- ASSIGNMENT -
List every line below containing "camera".

- GIVEN ENTRIES -
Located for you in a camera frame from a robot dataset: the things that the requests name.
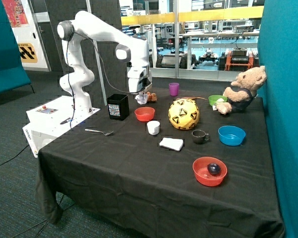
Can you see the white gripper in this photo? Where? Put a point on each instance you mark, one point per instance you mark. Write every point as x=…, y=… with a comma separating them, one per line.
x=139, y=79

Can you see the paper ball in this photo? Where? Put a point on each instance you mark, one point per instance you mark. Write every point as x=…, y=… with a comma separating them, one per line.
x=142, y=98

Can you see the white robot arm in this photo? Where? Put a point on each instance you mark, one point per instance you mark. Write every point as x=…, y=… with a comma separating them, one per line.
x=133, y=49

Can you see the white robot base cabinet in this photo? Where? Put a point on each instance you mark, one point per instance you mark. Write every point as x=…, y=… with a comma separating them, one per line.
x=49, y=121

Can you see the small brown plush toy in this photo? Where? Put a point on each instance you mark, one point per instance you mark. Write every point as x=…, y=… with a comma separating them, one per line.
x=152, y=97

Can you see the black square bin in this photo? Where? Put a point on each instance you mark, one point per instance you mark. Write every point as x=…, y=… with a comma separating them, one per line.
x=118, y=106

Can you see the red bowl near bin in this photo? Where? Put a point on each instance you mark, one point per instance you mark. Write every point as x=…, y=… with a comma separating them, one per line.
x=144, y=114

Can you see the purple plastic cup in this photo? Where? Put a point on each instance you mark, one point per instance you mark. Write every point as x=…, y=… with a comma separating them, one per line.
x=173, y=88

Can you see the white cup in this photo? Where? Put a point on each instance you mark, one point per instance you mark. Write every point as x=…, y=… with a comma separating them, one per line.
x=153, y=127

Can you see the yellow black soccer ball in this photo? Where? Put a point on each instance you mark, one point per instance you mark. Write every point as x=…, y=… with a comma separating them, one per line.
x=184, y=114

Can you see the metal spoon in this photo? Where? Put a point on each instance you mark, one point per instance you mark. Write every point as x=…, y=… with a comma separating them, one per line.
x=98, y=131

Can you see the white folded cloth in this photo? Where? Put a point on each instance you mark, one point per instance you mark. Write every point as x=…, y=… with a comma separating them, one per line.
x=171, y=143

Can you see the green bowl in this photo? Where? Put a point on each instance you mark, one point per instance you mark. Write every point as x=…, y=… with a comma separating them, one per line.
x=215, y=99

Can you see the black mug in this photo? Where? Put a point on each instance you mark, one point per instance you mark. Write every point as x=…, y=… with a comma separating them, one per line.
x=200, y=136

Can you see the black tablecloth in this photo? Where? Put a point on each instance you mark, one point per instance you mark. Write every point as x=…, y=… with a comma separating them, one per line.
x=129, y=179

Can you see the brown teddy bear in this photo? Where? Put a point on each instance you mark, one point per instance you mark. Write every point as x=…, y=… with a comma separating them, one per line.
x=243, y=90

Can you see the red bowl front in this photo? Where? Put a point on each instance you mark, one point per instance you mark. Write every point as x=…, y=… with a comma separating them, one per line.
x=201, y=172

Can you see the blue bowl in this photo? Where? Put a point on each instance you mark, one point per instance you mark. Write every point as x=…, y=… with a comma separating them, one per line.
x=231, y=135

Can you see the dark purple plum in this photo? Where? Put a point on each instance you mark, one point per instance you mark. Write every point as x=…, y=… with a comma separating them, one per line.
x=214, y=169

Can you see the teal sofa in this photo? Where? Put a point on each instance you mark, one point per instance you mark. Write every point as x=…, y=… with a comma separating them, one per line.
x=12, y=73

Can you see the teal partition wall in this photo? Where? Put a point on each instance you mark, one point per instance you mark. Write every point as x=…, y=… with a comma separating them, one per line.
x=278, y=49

==

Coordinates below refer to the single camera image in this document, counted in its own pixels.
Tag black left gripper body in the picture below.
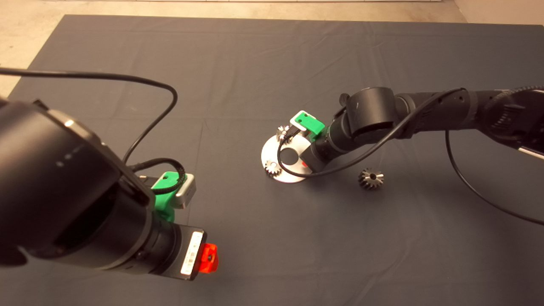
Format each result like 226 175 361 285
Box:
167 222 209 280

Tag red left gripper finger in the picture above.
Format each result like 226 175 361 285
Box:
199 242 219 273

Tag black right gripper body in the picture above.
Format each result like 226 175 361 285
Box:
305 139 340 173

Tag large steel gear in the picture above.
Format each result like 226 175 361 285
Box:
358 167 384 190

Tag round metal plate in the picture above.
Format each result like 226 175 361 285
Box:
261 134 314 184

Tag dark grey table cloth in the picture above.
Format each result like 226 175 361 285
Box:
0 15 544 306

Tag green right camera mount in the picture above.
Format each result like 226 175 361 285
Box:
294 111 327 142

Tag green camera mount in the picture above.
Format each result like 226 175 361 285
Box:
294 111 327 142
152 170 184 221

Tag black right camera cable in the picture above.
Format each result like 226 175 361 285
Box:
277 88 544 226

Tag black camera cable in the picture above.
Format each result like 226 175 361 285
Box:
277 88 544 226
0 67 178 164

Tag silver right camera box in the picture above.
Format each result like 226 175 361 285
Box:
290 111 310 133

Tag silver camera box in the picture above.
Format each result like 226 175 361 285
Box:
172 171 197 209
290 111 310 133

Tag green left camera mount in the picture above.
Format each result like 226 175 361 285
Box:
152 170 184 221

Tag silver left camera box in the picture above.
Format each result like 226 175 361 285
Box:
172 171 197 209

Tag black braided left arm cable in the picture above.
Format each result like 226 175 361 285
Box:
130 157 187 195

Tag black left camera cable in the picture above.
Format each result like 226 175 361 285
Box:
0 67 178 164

- TASK RESPONSE -
Located for you in a camera frame from a robot dataset: the things that the requests name.
Coordinates below refer to the single camera image in this document, counted in its own pixels.
Tag green right camera mount in the picture above.
Tag green camera mount in the picture above.
Tag black right camera cable in the picture above.
Tag black camera cable in the picture above.
Tag silver right camera box in the picture above.
Tag silver camera box in the picture above.
Tag green left camera mount in the picture above.
Tag silver left camera box in the picture above.
Tag black left camera cable in the picture above.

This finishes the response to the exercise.